→ **WHAT THE TASK ASKS**
An exact copy of all the data is the expected answer.

=== SUPPLIED DATA ===

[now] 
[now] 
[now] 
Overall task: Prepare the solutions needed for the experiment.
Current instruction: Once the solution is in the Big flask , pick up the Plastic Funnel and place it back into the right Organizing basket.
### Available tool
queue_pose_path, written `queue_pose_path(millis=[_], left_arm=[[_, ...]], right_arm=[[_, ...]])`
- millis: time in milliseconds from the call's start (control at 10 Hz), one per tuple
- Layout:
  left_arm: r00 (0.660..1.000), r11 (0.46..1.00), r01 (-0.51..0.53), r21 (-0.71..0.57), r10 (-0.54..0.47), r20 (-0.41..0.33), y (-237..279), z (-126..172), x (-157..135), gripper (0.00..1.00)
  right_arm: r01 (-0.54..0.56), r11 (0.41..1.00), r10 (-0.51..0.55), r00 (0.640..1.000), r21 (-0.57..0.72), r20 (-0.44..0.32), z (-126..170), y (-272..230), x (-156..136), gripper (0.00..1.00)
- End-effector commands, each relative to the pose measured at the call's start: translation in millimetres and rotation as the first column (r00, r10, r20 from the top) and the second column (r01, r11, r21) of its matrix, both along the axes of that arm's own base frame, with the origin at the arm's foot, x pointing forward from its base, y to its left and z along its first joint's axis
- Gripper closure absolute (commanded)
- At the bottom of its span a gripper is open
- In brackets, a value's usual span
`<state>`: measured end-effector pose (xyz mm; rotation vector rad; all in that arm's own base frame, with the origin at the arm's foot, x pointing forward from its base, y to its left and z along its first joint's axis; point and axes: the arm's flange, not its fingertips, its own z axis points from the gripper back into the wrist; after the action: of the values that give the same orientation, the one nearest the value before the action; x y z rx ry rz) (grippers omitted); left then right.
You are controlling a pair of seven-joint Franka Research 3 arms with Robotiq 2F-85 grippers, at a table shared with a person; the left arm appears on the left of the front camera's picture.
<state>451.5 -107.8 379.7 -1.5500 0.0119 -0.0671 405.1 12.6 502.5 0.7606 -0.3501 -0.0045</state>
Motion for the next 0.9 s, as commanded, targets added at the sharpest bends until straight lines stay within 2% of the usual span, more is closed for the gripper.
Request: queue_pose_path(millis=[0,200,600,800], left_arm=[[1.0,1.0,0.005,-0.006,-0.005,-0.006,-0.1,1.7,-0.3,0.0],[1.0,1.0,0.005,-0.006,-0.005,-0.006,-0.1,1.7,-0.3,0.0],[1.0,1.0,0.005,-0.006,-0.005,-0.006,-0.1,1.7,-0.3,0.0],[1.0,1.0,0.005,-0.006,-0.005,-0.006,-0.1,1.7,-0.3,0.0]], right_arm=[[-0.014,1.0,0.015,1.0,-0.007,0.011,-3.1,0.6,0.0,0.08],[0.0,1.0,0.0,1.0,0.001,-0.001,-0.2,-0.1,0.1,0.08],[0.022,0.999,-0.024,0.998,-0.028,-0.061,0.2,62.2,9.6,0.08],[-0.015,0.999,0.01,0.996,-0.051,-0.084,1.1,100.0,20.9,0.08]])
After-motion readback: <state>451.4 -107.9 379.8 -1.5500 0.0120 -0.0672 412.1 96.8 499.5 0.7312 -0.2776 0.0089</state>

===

→ **SOLUTION TO THIS TASK**
[now] 
[now] 
[now] 
Overall task: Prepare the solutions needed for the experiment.
Current instruction: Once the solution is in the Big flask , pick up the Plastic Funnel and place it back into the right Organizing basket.
### Available tool
queue_pose_path, written `queue_pose_path(millis=[_], left_arm=[[_, ...]], right_arm=[[_, ...]])`
- millis: time in milliseconds from the call's start (control at 10 Hz), one per tuple
- Layout:
  left_arm: r00 (0.660..1.000), r11 (0.46..1.00), r01 (-0.51..0.53), r21 (-0.71..0.57), r10 (-0.54..0.47), r20 (-0.41..0.33), y (-237..279), z (-126..172), x (-157..135), gripper (0.00..1.00)
  right_arm: r01 (-0.54..0.56), r11 (0.41..1.00), r10 (-0.51..0.55), r00 (0.640..1.000), r21 (-0.57..0.72), r20 (-0.44..0.32), z (-126..170), y (-272..230), x (-156..136), gripper (0.00..1.00)
- End-effector commands, each relative to the pose measured at the call's start: translation in millimetres and rotation as the first column (r00, r10, r20 from the top) and the second column (r01, r11, r21) of its matrix, both along the axes of that arm's own base frame, with the origin at the arm's foot, x pointing forward from its base, y to its left and z along its first joint's axis
- Gripper closure absolute (commanded)
- At the bottom of its span a gripper is open
- In brackets, a value's usual span
`<state>`: measured end-effector pose (xyz mm; rotation vector rad; all in that arm's own base frame, with the origin at the arm's foot, x pointing forward from its base, y to its left and z along its first joint's axis; point and axes: the arm's flange, not its fingertips, its own z axis points from the gripper back into the wrist; after the action: of the values that give the same orientation, the one nearest the value before the action; x y z rx ry rz) (grippers omitted); left then right.
You are controlling a pair of seven-joint Franka Research 3 arms with Robotiq 2F-85 grippers, at a table shared with a person; the left arm appears on the left of the front camera's picture.
<state>451.5 -107.8 379.7 -1.5500 0.0119 -0.0671 405.1 12.6 502.5 0.7606 -0.3501 -0.0045</state>
Motion for the next 0.9 s, as commanded, targets added at the sharpest bends until straight lines stay within 2% of the usual span, more is closed for the gripper.
Request: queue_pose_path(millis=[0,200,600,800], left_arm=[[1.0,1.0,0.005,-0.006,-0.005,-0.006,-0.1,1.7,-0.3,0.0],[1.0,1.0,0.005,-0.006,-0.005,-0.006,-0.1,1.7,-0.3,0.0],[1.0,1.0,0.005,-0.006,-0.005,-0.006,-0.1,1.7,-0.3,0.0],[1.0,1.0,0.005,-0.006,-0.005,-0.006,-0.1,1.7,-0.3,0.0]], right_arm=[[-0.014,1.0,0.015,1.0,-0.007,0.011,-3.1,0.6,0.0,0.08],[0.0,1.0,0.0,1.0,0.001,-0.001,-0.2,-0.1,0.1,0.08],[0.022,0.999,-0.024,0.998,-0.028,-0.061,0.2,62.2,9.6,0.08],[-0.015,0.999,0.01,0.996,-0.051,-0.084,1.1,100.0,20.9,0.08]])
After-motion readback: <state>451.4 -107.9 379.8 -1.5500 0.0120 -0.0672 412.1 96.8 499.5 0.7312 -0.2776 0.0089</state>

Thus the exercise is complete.